Recuperado de su asombro, Anthony examinó el contenido de la cartera, comprobó que no faltaba nada y así se lo hizo saber al consejero. Luego le preguntó cómo habían llegado aquellos objetos a sus manos.

– Oh, del modo más sencillo -dijo el joven diplomático-. Ayer por la mañana vino un individuo de nacionalidad española y nos los entregó. Según dijo, usted mismo se los había dado al entrar en un burdel para que los custodiara. El individuo le estuvo esperando a la intemperie y al cabo de un buen rato, viendo que usted no salía, aterido de frío y debiendo regresar a su domicilio, algo alejado del centro, optó por marcharse con la intención de restituírselos al día siguiente. Sólo al llegar a su casa cayó en la cuenta de que desconocía su paradero. Como no sabía qué hacer, se le ocurrió traerlos a la Embajada, dando por supuesto que usted vendría aquí tarde o temprano. Obviamente, nosotros mismos nos habríamos puesto en contacto con usted de inmediato de haber sabido dónde se alojaba.

– Vaya -exclamó Anthony-, nunca habría imaginado este desenlace. Y ese individuo, ¿dejó algún nombre y dirección? Me gustaría expresarle mi agradecimiento y recompensar su integridad.

– El nombre consta en el recibo: Higinio Zamora Zamorano, pero las señas no. Creo recordar que mencionó un lugar llamado Navalcarnero, ¿le suena?

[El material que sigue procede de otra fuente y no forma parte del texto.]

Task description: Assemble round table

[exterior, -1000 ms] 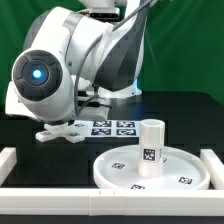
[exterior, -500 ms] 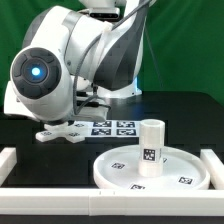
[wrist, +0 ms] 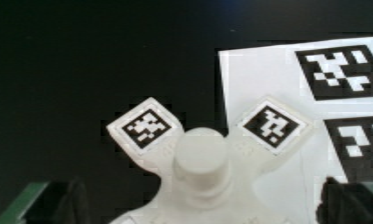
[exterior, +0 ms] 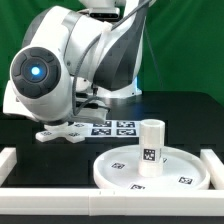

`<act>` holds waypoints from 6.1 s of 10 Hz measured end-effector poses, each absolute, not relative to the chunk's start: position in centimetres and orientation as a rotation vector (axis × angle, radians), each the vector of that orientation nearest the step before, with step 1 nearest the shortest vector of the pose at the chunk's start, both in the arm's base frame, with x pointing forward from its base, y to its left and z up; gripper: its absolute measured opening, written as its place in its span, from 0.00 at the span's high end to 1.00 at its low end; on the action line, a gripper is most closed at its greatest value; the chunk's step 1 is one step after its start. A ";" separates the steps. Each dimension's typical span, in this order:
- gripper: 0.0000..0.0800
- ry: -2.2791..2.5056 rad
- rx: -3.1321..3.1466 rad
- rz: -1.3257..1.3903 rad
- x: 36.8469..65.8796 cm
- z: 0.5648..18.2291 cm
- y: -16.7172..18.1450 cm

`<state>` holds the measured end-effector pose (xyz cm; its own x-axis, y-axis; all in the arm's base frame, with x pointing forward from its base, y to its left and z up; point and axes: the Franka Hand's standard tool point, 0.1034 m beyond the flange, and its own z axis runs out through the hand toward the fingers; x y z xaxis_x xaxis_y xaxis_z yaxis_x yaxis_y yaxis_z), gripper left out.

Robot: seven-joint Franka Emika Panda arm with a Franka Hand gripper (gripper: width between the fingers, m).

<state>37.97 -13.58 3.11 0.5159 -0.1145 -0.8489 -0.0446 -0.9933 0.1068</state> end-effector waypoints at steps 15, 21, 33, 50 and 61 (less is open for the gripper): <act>0.72 -0.155 2.630 -1.573 34.5 1.3 -13.2; 0.72 -0.120 2.871 -1.292 40.4 9.9 -13.1; 0.72 0.093 3.156 -0.071 48.7 10.9 -14.8; 0.72 0.181 2.878 0.522 57.4 10.7 -14.6; 0.72 0.003 2.910 0.611 57.5 8.6 -11.1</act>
Offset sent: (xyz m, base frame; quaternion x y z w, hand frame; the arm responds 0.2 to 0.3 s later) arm -0.0247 -0.0016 -0.0117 -0.0052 -0.0215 0.0139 0.9997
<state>57.53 -11.09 8.61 0.9162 0.0362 0.3991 -0.0326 -0.9859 0.1643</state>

– Sí, es una población, muy lejos de Madrid. No creo que mi benefactor viva allí. Tal vez se trate de un domicilio anterior o del Ayuntamiento donde está censado. Sea como sea, no veo forma de ponerme en contacto con él, porque una vez recuperada la cartera y el pasaporte, y como nada me retiene aquí, me propongo regresar a Inglaterra hoy mismo. Si no recuerdo mal, a la una y media de la tarde sale un tren. Si me doy prisa, esta misma noche puedo estar en Hendaya.

Había tomado esta decisión de un modo precipitado e irreflexivo, pero el joven diplomático asintió como si ya contara con ella.

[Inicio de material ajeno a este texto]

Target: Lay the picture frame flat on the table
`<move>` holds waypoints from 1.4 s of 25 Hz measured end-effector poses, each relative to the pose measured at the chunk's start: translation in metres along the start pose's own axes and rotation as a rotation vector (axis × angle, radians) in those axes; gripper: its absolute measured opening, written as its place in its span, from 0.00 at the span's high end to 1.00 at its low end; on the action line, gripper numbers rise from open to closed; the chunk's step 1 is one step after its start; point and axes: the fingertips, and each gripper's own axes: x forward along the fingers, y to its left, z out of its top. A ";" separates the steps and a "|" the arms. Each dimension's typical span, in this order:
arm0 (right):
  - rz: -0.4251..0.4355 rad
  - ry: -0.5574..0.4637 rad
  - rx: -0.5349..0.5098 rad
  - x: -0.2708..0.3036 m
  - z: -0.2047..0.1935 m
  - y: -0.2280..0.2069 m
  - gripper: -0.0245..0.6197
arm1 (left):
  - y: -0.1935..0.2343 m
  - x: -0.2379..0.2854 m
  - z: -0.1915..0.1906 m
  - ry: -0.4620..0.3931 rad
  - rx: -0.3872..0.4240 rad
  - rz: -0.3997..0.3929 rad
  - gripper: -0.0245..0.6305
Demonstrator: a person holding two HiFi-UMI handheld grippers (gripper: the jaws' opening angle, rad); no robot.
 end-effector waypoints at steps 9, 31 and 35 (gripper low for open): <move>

– Por supuesto -dijo-, tal como están las cosas en España, no es prudente prolongar la estancia sin un motivo poderoso. Y ya que hablamos de esto, ¿puedo preguntarle la razón de su presencia en Madrid, señor Whitelands?

– Asuntos privados. He venido a ver a unos amigos.

– Ya entiendo. Por supuesto, no es de mi incumbencia. En absoluto. Le deseo un feliz viaje. Sólo una pregunta más, si es tan amable. ¿Conoce a un tal Pedro Teacher? Puedo deletrearle el apellido.